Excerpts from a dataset
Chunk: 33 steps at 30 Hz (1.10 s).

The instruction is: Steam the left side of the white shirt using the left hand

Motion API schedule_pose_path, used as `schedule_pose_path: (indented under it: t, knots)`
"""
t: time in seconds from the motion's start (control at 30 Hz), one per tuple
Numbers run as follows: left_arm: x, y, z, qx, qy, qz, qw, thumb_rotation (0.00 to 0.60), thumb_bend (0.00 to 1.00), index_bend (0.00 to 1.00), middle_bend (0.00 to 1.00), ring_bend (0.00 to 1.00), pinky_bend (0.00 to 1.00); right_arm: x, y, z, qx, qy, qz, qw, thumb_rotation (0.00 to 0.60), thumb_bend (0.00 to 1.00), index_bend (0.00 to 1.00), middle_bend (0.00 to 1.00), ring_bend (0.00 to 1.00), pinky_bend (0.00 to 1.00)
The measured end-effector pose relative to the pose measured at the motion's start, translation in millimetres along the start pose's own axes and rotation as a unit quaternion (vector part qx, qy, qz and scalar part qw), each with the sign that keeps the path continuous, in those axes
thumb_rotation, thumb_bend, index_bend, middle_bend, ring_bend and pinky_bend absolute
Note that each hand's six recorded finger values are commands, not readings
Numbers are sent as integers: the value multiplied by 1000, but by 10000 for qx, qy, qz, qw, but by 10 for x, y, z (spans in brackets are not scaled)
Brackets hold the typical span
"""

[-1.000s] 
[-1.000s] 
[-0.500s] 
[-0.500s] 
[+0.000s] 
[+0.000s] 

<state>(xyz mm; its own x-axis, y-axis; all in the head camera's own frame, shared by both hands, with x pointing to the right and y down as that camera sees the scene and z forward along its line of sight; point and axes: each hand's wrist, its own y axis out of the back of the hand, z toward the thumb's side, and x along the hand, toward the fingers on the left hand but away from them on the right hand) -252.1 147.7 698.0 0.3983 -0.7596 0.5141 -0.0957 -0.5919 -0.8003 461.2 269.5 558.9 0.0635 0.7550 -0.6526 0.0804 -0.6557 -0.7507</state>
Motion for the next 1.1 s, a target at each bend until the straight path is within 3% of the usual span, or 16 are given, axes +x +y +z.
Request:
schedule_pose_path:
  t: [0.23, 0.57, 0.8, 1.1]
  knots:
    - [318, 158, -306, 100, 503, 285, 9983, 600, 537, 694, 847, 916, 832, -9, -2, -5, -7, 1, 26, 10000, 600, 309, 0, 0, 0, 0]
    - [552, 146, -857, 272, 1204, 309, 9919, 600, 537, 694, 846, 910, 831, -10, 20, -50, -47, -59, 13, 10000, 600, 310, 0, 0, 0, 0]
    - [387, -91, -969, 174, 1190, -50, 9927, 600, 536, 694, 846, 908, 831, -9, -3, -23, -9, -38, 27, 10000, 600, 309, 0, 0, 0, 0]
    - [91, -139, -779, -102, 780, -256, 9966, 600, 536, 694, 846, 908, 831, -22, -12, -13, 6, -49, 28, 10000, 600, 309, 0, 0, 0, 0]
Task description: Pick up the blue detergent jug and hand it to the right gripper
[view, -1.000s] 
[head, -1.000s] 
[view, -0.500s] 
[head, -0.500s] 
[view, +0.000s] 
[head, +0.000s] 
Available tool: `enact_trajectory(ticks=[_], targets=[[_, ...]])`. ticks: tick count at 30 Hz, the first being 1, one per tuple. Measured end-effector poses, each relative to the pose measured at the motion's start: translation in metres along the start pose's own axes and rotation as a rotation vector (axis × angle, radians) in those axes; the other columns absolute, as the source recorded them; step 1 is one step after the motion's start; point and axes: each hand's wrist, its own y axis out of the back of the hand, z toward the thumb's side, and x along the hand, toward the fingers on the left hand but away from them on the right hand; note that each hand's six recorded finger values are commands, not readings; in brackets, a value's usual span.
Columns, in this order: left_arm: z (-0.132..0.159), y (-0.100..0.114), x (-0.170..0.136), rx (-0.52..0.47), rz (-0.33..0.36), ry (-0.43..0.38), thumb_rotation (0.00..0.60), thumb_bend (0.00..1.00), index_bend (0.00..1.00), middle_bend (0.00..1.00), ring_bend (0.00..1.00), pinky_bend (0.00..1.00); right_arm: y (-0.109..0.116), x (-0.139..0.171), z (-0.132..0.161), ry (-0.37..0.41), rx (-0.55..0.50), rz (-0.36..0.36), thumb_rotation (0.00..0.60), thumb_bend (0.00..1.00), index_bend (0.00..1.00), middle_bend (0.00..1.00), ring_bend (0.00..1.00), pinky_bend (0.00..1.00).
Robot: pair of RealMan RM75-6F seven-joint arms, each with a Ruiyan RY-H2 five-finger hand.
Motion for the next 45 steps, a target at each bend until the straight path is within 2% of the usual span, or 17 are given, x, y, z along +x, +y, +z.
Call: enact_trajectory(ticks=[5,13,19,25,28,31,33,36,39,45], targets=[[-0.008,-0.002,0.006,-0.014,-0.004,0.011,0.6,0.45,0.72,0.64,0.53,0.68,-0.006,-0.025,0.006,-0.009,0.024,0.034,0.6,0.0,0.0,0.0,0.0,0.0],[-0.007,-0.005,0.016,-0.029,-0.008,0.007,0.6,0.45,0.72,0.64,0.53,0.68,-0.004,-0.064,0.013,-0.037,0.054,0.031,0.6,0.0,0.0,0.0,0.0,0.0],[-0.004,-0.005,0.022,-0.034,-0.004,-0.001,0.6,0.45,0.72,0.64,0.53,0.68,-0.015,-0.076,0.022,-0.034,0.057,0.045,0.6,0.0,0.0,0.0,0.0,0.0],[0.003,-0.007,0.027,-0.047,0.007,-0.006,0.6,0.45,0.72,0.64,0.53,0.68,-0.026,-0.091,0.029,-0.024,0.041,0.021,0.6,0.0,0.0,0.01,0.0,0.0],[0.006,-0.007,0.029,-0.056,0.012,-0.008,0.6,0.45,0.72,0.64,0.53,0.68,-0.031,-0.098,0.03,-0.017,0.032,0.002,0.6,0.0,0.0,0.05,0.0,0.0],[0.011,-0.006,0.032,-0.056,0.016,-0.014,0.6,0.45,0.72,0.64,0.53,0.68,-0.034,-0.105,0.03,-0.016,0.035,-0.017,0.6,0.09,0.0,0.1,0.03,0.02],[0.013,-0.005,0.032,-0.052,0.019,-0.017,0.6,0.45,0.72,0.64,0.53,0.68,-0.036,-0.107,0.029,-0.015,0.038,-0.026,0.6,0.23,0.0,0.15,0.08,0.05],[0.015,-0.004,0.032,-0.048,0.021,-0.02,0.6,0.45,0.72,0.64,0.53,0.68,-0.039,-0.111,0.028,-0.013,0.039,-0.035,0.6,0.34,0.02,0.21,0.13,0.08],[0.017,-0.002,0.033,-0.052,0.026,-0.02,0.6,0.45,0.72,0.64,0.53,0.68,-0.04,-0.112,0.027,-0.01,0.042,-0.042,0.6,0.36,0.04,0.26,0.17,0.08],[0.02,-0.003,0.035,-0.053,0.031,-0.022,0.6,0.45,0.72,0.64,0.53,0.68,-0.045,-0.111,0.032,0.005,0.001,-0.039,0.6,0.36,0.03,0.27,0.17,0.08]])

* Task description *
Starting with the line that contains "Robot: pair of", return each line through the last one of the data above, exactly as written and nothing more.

* Result for this task *
Robot: pair of RealMan RM75-6F seven-joint arms, each with a Ruiyan RY-H2 five-finger hand.
Motion for the next 45 steps, a target at each bend until the straight path is within 2% of the usual span, or 17 are given, x, y, z along +x, +y, +z.
Call: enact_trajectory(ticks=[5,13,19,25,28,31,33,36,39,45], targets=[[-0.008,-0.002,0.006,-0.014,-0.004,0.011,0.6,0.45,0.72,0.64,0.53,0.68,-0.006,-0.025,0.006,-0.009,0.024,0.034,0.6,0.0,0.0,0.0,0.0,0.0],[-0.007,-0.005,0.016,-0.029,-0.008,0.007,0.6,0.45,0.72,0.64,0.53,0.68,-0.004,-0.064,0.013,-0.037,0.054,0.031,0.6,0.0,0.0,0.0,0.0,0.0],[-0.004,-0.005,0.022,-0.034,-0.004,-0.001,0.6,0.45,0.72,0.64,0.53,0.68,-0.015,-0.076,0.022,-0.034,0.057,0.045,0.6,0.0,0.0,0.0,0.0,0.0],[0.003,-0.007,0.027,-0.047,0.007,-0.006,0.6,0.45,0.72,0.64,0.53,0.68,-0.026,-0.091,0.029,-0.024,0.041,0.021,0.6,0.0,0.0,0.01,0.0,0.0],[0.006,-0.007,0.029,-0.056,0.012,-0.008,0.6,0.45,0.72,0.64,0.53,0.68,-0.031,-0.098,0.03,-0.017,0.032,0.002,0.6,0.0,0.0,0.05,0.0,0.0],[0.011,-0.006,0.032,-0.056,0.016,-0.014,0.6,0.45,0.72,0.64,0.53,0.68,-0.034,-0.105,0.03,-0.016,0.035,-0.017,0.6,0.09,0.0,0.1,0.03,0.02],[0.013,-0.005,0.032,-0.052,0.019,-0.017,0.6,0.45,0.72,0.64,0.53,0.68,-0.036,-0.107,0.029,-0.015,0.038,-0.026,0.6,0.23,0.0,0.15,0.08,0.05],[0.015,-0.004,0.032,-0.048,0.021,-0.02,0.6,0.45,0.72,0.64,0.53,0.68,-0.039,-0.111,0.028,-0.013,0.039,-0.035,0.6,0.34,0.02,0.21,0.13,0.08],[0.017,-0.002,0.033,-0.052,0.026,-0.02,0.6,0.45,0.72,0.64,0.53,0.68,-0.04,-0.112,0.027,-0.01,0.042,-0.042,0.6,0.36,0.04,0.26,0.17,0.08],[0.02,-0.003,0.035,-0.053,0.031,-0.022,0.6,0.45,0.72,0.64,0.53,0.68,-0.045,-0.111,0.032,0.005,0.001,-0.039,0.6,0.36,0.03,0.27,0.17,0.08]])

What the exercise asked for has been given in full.